# [Try it]
Could you give the data below again exactly, apart from the pictures?

# [Information shown]
########
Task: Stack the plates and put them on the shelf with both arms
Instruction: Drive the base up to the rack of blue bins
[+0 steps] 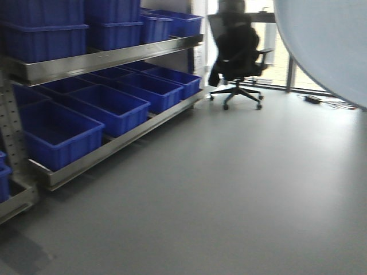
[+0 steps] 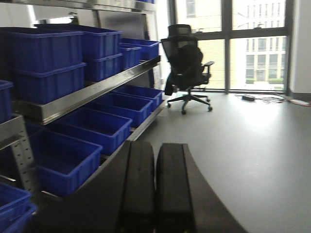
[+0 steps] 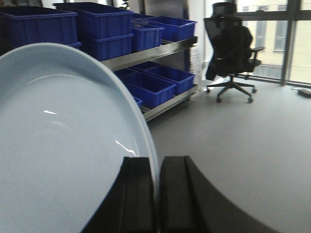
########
# [Answer section]
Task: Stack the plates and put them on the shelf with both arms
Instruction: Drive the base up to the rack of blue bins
[+0 steps] 
[+0 steps] 
[+0 steps] 

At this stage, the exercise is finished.